Examine each line of the data. Copy the line if it includes the word "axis".

Recorded data -
★ ★ ★
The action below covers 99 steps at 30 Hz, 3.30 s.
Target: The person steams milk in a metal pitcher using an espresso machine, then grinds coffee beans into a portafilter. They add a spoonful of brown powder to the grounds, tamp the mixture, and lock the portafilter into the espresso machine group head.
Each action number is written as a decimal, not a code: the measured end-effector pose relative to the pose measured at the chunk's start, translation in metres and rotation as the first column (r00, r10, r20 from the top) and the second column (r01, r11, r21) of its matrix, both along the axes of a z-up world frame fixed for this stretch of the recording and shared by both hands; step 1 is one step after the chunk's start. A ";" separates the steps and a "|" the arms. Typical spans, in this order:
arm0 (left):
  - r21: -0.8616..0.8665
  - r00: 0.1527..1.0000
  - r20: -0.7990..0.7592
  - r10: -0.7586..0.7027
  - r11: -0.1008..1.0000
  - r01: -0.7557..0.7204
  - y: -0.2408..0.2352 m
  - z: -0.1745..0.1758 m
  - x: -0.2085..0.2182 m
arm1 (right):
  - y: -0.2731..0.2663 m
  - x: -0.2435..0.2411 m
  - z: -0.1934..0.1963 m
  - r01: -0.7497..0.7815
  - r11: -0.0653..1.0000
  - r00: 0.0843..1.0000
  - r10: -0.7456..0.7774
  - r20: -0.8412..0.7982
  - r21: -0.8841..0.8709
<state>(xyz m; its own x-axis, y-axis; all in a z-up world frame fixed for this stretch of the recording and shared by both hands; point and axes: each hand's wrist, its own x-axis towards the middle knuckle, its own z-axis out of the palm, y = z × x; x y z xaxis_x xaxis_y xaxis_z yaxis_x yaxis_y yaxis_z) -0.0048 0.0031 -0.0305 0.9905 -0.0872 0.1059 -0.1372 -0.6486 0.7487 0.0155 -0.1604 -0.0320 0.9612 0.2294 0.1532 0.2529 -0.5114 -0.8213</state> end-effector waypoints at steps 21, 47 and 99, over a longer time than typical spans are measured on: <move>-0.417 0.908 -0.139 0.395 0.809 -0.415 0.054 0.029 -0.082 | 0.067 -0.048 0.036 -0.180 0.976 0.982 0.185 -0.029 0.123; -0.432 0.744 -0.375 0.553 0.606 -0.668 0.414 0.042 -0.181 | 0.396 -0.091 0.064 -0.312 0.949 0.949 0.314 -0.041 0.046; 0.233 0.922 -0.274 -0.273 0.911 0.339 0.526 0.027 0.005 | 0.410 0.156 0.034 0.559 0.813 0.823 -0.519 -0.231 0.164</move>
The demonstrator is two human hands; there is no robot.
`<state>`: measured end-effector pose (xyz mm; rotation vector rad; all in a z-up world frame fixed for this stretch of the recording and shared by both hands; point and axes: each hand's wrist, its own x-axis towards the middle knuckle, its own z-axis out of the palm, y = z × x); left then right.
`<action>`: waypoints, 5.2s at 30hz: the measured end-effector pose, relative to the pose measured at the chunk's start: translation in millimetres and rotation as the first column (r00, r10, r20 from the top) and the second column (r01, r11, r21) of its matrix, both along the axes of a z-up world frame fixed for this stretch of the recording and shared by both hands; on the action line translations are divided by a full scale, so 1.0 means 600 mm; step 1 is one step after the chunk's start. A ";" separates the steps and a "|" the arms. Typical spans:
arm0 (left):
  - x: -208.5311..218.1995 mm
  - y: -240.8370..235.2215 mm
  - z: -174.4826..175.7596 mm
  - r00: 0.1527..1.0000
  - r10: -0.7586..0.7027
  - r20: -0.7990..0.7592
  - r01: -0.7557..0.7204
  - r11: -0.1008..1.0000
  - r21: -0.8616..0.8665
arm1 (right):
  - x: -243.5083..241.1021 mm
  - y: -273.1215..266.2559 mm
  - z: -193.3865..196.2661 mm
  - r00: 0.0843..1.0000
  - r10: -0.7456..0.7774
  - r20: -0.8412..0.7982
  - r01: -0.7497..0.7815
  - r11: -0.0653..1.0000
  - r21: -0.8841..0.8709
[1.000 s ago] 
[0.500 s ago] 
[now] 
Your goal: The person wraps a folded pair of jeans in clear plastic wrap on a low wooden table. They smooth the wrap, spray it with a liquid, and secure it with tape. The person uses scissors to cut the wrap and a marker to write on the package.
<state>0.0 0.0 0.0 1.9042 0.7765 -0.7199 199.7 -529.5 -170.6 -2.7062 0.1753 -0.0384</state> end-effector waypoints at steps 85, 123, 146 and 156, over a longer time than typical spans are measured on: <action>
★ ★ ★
Task solution -
<state>(xyz m; its own x-axis, y-axis; all in a z-up world frame fixed for this stretch of the recording and shared by both hands; point and axes: each hand's wrist, its own x-axis towards the middle knuckle, its own z-axis out of the palm, y = z × x; x y z xaxis_x xaxis_y xaxis_z yaxis_x yaxis_y yaxis_z) -0.0048 0.0031 -0.0305 0.9905 -0.0872 0.1059 -0.1372 -0.6486 0.7487 0.0155 -0.1604 -0.0320 0.9612 0.2294 0.1532 0.2529 -0.5114 -0.8213</state> end-effector waypoints at steps 21, 47 and 99, over a longer time than typical spans are measured on: <move>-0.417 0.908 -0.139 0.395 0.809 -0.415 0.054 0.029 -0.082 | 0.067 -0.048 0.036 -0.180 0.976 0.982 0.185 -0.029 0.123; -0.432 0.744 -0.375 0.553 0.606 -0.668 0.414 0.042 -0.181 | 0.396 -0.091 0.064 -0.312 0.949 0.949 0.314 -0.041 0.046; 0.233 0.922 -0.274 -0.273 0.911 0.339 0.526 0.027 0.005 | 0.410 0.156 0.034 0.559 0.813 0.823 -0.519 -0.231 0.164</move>
`<state>`: measured end-effector pose (xyz mm; rotation vector rad; all in a z-up world frame fixed for this stretch of the recording and shared by both hands; point and axes: each hand's wrist, its own x-axis towards the middle knuckle, its own z-axis out of the palm, y = z × x); left then right.

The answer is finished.